The BASE_LOCATION is the relative path under the external volume’s base URL where Snowflake writes the data and metadata files. We use one path per table — orders/, customers/, events/raw/ — so the on-disk layout in S3 stays human-navigable. Snowflake creates two subdirectories under that path: data/ for Parquet files and metadata/ for v*.metadata.json and manifest files.

Once created, the table behaves like a normal Snowflake table for almost every operation. You INSERT, MERGE, UPDATE, DELETE against it; you can attach masking policies and row access policies; clones, time travel, and zero-copy clone all work. The differences are operational: data files end up in your bucket (you can aws s3 ls to see them), and reads from external engines are possible (more on this in the interop section).

Partitioning and sort orders

Iceberg has its own partitioning concept — hidden partitioning — that’s different from Snowflake’s micro-partitions. With hidden partitioning, you declare a partition column derived from a base column (e.g. month(ordered_at)), and Iceberg’s planning layer prunes based on that derivation without the query needing to mention the partition column. Snowflake supports declaring Iceberg partition specs at table creation:

CREATE ICEBERG TABLE events (
  event_id     STRING,
  user_id      NUMBER,
  event_type   STRING,
  payload      VARIANT,
  occurred_at  TIMESTAMP_NTZ
)
  EXTERNAL_VOLUME = 'iceberg_vol'
  CATALOG         = 'SNOWFLAKE'
  BASE_LOCATION   = 'events/'
  PARTITION BY (DAY(occurred_at), event_type);

Pick a partition spec the same way you’d pick clustering keys on a native table: by the column the query layer most often filters on, with enough cardinality to prune but not so much that you end up with millions of tiny files. The Iceberg hidden-partition story is more flexible than Snowflake’s clustering keys for one reason: you can ALTER TABLE ... ADD PARTITION FIELD ... to change the partition spec without rewriting old data. Old partitions keep their old layout; new writes use the new spec. That’s a meaningful operational win when access patterns shift.

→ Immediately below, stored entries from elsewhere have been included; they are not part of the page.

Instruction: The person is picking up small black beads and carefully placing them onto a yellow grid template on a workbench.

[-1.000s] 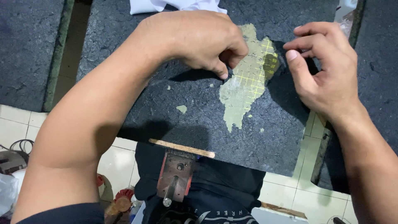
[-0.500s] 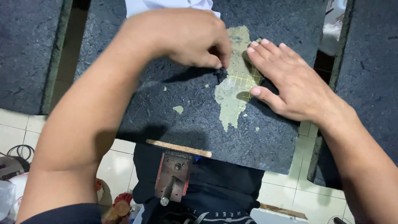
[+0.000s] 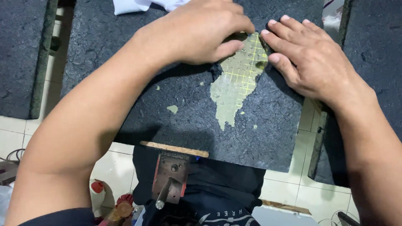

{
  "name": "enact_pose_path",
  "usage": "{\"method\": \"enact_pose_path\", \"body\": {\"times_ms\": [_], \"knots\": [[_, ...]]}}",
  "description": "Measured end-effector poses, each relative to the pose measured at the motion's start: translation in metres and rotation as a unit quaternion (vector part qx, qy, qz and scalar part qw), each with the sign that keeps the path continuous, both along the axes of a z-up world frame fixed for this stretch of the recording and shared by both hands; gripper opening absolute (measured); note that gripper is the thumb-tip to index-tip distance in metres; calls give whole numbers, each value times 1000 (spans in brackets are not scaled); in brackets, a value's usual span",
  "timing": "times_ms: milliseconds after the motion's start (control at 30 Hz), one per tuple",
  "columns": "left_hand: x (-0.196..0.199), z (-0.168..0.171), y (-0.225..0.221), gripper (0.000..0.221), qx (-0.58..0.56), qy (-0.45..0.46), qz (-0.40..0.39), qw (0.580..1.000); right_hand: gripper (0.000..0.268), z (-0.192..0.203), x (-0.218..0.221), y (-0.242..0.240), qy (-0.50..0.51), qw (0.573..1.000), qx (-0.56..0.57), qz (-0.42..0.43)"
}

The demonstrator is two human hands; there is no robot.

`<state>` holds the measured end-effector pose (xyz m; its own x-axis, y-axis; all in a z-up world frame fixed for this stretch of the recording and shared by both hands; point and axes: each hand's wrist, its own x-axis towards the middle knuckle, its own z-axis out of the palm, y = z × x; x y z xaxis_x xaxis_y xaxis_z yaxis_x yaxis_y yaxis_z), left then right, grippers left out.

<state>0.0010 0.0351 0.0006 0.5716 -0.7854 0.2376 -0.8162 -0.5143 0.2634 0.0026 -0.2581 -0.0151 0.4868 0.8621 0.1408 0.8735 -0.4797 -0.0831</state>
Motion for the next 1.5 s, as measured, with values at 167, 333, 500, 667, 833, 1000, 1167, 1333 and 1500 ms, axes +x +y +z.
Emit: {"method": "enact_pose_path", "body": {"times_ms": [167,333,500,667,833,1000,1167,1333,1500], "knots": [[9,2,-11,33,-45,38,-22,998,39,0,9,0,-32,998,55,13],[24,4,-39,47,26,24,17,999,28,-13,24,-23,-40,990,138,-6],[34,-2,-51,36,93,-24,-3,995,16,-17,30,-33,-41,974,218,-51],[39,-9,-34,27,-14,18,-70,997,14,-2,17,-19,-12,969,236,-66],[38,-7,-43,11,-32,87,-39,995,10,0,12,-12,17,972,222,-74],[37,-10,-46,11,-37,65,-86,994,6,3,9,-9,47,968,234,-77],[32,-18,-48,11,-52,-25,-100,993,8,8,8,-8,66,966,230,-94],[33,-22,-51,10,-28,-86,-96,991,6,14,9,-9,76,965,237,-77],[37,-26,-53,12,-52,-88,-102,990,8,26,5,-16,111,965,221,-87]]}}
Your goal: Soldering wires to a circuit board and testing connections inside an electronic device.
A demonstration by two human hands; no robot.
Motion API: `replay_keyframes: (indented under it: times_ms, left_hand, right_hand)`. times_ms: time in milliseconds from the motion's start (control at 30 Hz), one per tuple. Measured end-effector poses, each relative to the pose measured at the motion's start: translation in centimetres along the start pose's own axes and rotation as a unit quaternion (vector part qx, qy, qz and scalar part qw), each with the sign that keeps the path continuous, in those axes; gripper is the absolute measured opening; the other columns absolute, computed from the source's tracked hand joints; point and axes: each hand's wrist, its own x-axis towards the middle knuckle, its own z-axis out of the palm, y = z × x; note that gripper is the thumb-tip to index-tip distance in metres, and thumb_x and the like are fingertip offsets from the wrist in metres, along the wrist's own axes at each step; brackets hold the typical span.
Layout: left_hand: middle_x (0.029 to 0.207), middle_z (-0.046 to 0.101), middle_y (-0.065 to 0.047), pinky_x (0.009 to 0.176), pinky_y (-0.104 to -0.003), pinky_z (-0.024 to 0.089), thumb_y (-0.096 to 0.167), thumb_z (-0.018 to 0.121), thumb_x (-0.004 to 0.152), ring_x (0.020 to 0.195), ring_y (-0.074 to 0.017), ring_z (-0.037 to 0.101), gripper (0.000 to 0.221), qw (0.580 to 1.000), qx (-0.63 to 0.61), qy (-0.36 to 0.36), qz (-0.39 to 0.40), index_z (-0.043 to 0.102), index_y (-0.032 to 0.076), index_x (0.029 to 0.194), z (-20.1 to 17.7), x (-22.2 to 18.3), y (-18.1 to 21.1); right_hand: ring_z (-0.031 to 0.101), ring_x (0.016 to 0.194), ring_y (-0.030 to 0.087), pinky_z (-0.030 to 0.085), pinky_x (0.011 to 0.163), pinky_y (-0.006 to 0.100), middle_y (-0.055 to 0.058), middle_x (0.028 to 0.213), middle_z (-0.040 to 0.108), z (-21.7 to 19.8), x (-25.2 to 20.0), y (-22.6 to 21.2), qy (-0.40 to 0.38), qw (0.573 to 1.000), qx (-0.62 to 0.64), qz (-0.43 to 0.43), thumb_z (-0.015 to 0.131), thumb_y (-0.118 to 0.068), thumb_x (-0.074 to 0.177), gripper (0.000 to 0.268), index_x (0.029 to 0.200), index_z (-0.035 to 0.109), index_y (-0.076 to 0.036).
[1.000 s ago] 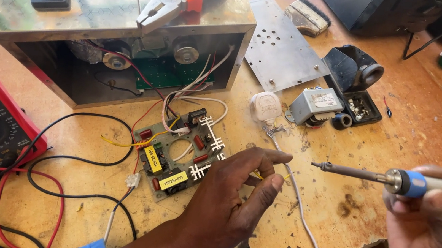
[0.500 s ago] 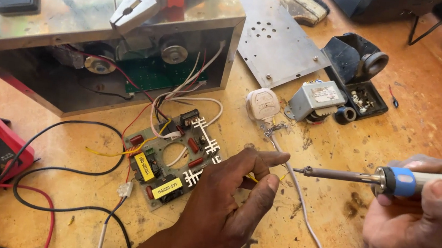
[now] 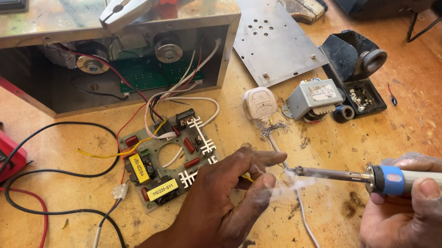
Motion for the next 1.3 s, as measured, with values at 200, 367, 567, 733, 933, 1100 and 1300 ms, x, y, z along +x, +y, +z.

Sort orders are the other knob. CREATE ICEBERG TABLE ... ORDER BY (customer_id) tells Snowflake to write each new data file’s rows in customer_id order, which makes range scans and joins on customer_id significantly faster. Sort order doesn’t replace partitioning; it stacks on top of it. A well-tuned events table is often partitioned by DAY(occurred_at) and sort-ordered by user_id, giving you both temporal pruning and user-level locality within each partition.

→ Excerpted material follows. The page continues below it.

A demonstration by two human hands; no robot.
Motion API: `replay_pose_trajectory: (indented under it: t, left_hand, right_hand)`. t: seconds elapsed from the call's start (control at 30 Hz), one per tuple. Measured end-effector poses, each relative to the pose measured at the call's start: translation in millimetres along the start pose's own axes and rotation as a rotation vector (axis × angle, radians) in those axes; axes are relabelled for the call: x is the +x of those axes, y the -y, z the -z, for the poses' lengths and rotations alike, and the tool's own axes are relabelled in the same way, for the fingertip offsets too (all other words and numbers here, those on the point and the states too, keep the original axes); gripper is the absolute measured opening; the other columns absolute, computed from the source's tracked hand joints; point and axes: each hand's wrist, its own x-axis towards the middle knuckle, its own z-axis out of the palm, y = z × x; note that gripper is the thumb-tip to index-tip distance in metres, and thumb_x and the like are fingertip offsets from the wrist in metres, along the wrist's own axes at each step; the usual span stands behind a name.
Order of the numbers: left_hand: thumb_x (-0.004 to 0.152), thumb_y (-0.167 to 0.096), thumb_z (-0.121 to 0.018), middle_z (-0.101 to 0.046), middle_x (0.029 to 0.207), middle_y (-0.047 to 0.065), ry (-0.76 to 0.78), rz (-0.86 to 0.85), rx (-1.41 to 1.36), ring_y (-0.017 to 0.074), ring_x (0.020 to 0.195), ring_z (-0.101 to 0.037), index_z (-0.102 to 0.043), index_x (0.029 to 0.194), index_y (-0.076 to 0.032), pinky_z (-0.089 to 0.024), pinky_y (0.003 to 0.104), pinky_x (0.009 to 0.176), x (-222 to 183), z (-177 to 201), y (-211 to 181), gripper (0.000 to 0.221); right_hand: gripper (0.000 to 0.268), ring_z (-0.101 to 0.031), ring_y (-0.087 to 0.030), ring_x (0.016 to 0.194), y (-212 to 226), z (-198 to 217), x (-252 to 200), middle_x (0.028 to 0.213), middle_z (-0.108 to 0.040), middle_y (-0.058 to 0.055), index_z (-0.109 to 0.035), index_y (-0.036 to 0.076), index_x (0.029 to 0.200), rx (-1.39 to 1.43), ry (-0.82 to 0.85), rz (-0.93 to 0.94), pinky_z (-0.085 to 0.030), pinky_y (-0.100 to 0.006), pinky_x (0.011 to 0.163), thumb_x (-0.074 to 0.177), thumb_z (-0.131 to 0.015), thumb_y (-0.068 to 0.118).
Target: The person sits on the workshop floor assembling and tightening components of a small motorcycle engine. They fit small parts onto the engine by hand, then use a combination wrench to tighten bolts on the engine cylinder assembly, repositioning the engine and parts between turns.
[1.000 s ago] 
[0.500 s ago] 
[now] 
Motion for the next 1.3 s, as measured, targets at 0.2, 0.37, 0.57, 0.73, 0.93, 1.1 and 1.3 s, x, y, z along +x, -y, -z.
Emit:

Creating an externally-managed Iceberg table

For a table whose data is written by Spark, Trino, or some other system and registered in an external catalog, the DDL looks different:

-- One-time setup: catalog integration
CREATE CATALOG INTEGRATION glue_prod
  CATALOG_SOURCE         = GLUE
  CATALOG_NAMESPACE      = 'analytics'
  TABLE_FORMAT           = ICEBERG
  GLUE_AWS_ROLE_ARN      = 'arn:aws:iam::123456789012:role/SnowflakeGlueRole'
  GLUE_CATALOG_ID        = '123456789012'
  GLUE_REGION            = 'us-east-1'
  ENABLED                = TRUE;

-- Register an existing Iceberg table
CREATE ICEBERG TABLE orders_external
  CATALOG               = 'glue_prod'
  EXTERNAL_VOLUME       = 'iceberg_vol'
  CATALOG_TABLE_NAME    = 'orders'
  AUTO_REFRESH          = TRUE;

A few details worth understanding. CATALOG_NAMESPACE is the Glue database the table lives in. CATALOG_TABLE_NAME is the table’s name inside that database. AUTO_REFRESH = TRUE tells Snowflake to subscribe to catalog notifications (when supported) and re-read the metadata pointer on every query, so writes from the external system are visible within seconds. Without AUTO_REFRESH, you have to call ALTER ICEBERG TABLE orders_external REFRESH after external writes — fine for batch pipelines, painful for streaming.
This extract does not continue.